Some lines in the data below hold the string "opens". Report how many, as a bare number.

== == ==

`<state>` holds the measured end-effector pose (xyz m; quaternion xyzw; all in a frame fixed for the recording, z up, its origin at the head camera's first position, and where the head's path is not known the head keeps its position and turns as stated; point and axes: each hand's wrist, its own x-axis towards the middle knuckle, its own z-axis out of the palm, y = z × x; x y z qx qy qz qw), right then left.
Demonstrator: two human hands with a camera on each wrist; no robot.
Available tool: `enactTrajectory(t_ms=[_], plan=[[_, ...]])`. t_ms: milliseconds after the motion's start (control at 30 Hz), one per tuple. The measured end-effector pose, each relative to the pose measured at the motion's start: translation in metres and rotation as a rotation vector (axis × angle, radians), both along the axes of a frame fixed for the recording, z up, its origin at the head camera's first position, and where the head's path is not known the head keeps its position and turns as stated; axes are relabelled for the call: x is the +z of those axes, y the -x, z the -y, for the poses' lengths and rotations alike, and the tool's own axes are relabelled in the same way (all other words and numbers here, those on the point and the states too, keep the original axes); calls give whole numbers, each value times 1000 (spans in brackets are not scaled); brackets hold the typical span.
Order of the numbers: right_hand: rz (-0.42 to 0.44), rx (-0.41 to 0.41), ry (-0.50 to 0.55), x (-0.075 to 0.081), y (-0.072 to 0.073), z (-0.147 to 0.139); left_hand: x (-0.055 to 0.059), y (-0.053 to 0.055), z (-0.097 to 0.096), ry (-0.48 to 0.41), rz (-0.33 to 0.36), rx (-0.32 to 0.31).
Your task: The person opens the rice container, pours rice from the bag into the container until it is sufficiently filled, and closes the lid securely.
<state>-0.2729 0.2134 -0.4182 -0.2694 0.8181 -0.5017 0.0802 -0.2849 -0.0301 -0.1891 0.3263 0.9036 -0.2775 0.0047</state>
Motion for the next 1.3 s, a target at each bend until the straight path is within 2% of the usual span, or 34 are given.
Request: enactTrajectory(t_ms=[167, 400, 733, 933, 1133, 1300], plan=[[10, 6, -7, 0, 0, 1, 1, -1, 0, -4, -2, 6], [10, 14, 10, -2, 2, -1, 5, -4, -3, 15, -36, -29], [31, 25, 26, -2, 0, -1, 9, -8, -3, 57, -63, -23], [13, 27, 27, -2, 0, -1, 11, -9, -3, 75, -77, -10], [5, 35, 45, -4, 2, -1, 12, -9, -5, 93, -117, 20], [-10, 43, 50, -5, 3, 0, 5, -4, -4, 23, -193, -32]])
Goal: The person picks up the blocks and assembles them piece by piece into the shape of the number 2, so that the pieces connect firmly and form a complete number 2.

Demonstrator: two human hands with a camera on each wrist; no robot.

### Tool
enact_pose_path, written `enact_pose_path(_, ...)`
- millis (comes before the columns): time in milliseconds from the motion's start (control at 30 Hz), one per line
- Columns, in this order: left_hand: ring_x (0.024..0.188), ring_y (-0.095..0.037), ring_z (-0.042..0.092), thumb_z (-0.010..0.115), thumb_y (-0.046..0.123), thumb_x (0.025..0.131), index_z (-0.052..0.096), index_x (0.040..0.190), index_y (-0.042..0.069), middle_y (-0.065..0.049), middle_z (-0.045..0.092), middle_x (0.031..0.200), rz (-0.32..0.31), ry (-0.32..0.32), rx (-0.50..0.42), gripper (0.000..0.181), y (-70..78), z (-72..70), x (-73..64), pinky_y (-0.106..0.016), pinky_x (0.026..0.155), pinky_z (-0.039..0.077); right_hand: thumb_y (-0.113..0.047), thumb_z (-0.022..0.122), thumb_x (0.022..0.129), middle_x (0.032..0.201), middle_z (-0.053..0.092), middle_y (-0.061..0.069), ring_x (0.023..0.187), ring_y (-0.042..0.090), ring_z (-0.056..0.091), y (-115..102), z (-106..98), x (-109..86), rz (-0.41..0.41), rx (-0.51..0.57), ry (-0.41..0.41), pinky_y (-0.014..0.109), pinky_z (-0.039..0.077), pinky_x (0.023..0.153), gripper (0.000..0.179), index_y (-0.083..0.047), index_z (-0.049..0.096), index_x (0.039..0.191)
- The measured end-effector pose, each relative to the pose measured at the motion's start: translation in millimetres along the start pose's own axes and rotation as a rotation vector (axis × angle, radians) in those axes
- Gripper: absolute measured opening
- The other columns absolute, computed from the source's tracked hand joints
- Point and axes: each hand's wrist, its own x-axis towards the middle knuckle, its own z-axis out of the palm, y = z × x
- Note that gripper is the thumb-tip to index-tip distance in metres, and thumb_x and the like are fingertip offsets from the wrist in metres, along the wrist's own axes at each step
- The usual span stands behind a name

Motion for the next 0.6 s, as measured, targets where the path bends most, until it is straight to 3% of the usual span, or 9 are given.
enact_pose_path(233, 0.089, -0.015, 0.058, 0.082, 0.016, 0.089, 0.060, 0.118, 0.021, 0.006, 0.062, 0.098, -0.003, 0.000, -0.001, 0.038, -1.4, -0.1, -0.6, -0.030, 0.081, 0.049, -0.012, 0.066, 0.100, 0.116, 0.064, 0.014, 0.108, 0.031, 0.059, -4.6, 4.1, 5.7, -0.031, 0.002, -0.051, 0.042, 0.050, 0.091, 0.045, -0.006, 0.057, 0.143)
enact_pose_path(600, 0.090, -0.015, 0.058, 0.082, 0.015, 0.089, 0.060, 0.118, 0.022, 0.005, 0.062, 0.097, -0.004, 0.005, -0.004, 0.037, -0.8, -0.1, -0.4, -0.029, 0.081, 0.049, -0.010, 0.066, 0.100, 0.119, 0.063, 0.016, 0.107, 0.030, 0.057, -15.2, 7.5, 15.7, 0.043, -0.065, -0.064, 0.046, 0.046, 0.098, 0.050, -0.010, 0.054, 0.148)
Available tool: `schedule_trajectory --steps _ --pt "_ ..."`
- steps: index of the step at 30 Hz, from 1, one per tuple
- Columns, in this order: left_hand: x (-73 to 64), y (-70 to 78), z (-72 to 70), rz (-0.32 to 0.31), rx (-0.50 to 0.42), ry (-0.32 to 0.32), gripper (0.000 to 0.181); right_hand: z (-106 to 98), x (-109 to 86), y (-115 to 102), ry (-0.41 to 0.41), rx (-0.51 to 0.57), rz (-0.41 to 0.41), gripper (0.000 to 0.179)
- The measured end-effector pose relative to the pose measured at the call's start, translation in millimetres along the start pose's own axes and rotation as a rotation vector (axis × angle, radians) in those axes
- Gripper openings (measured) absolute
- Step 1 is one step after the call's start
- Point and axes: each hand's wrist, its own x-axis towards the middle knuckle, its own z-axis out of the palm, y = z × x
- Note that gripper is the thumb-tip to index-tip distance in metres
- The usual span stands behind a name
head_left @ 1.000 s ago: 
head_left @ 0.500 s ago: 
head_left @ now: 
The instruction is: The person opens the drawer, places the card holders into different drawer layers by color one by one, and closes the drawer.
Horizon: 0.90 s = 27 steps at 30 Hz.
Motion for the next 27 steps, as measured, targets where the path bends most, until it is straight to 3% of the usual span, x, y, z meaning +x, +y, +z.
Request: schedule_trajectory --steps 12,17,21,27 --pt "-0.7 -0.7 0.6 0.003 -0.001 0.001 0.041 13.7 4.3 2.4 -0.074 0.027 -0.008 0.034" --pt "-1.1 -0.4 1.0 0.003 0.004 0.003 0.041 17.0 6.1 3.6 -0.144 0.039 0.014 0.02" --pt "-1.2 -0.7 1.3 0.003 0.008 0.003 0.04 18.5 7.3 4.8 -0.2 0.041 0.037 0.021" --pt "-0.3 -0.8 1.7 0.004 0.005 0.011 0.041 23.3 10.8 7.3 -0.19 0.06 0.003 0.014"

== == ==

THE COMPLETED TASK ▸ 2